• Your instructions: Would you reproduce each line below exactly, leaving every picture out?

• Supplied material:
□ □ □
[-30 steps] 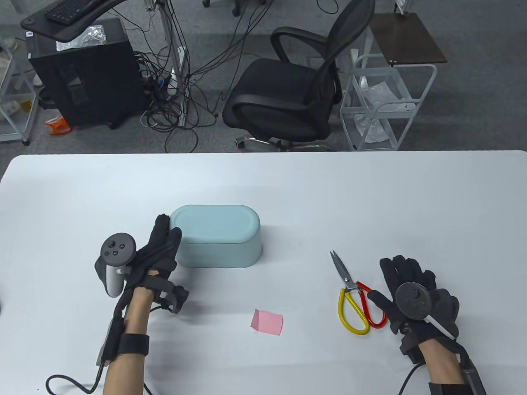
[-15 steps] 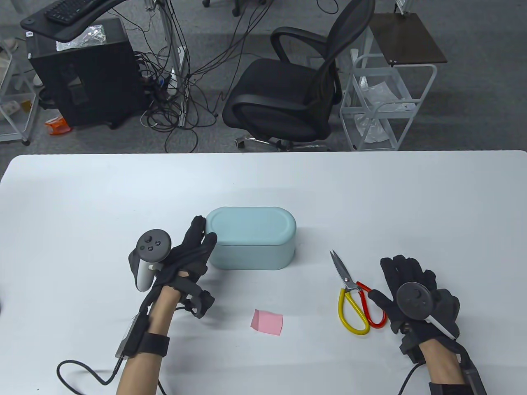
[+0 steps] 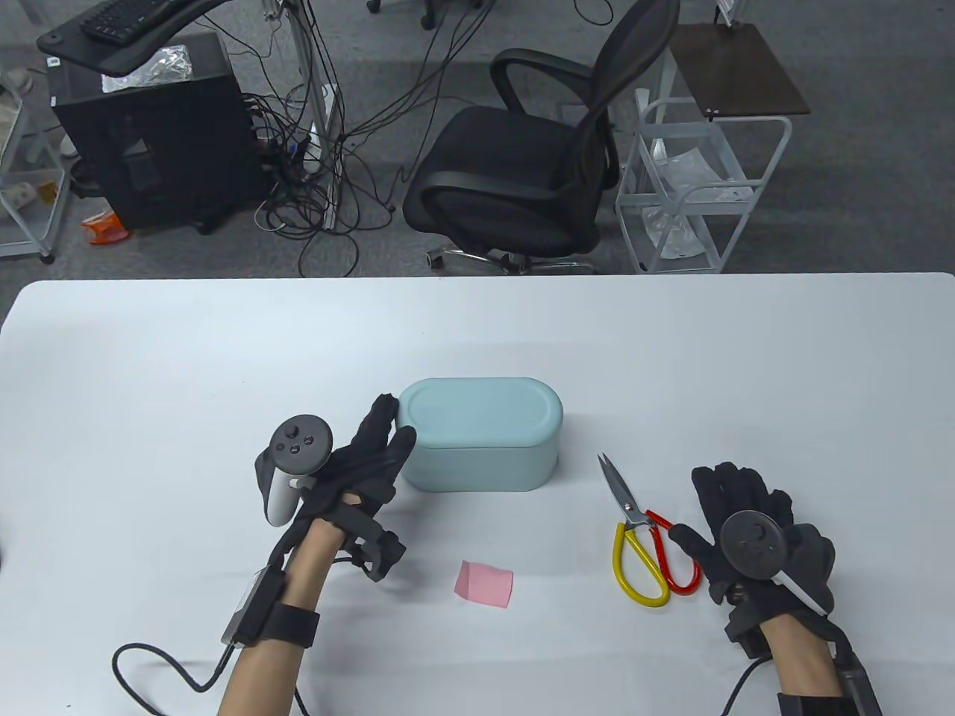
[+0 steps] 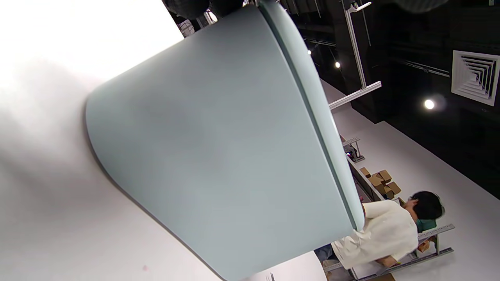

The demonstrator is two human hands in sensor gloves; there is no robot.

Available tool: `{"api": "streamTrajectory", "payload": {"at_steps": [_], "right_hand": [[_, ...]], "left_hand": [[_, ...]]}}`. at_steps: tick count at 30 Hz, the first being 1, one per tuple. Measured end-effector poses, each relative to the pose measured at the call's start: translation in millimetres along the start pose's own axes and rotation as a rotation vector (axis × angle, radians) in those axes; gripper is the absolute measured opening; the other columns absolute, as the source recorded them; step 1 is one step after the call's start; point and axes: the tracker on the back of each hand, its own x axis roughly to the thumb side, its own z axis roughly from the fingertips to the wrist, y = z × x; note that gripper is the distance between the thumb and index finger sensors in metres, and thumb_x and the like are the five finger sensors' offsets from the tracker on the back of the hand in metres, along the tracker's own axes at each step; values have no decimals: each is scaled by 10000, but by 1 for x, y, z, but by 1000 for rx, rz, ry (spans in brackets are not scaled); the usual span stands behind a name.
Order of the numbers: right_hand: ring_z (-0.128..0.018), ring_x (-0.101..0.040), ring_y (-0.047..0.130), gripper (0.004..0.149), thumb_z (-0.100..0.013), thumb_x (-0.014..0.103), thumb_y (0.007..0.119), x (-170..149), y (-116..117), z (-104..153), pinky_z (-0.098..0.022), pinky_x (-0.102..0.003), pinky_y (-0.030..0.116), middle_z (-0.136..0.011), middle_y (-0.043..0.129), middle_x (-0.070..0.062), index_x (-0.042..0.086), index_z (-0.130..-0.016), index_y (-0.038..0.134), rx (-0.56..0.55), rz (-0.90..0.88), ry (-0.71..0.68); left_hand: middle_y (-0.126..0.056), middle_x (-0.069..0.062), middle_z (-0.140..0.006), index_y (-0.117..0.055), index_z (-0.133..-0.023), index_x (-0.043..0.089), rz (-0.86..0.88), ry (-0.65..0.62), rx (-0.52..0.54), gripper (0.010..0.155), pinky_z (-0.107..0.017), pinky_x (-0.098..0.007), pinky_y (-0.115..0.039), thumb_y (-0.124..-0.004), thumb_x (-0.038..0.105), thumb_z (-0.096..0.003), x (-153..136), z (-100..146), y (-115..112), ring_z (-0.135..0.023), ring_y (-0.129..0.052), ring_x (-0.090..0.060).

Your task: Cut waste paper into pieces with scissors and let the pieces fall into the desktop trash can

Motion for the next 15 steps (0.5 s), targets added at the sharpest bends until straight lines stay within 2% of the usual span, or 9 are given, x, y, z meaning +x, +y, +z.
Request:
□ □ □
• Answer to this problem:
[-30 steps] 
[-15 steps] 
[+0 steps] 
[+0 steps] 

The demonstrator is two human hands in sensor gloves; there is no robot.

Available tool: `{"api": "streamTrajectory", "payload": {"at_steps": [_], "right_hand": [[_, ...]], "left_hand": [[_, ...]]}}`. at_steps: tick count at 30 Hz, the first being 1, one per tuple. Measured end-effector poses, each relative to the pose measured at the call's start: translation in millimetres along the start pose's own axes and rotation as a rotation vector (axis × angle, radians) in those axes; gripper is the absolute measured opening; the other columns absolute, as the source recorded them; step 1 is one step after the call's start; point and axes: the tracker on the back of each hand, its own x axis roughly to the thumb side, its own z axis roughly from the fingertips to the wrist, y = z × x; note that gripper is the distance between the thumb and index finger sensors in metres, and thumb_x and the like are the five finger sensors' offsets from the tracker on the back of the hand in metres, along the tracker's own axes at each step; values have no decimals: each is scaled by 10000, but by 1 for x, y, z, but by 1000 for rx, rz, ry (spans in brackets are not scaled); the usual span stands behind a name.
Order of the numbers: right_hand: ring_z (-0.128..0.018), ring_x (-0.101..0.040), ring_y (-0.047..0.130), gripper (0.004..0.149), thumb_z (-0.100..0.013), thumb_x (-0.014..0.103), thumb_y (0.007..0.119), x (-170..149), y (-116..117), z (-104..153), pinky_z (-0.098..0.022), pinky_x (-0.102..0.003), pinky_y (-0.030..0.116), middle_z (-0.136..0.011), middle_y (-0.043..0.129), middle_x (-0.070..0.062), index_x (-0.042..0.086), index_z (-0.130..-0.016), index_y (-0.038..0.134), rx (-0.56..0.55), rz (-0.90..0.88), ry (-0.71..0.68); left_hand: middle_y (-0.126..0.056), middle_x (-0.069..0.062), middle_z (-0.140..0.006), index_y (-0.117..0.055), index_z (-0.133..-0.023), index_x (-0.043..0.089), rz (-0.86..0.88), ry (-0.65..0.62), rx (-0.52..0.54), gripper (0.010..0.155), pinky_z (-0.107..0.017), pinky_x (-0.098..0.007), pinky_y (-0.115..0.039), thumb_y (-0.124..-0.004), thumb_x (-0.038..0.105), thumb_z (-0.096..0.003), x (-153..136), z (-100..146), y (-115..112), ring_z (-0.135..0.023), ring_y (-0.129..0.052), ring_x (-0.090..0.060).

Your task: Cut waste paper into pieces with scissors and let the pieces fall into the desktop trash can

Motion for the next 15 steps (0.5 s), targets added at the sharpest bends until straight lines stay within 2% of the usual span, or 9 are given, x, y, z meaning +x, +y, +z.
Request:

Nothing more is needed for this answer.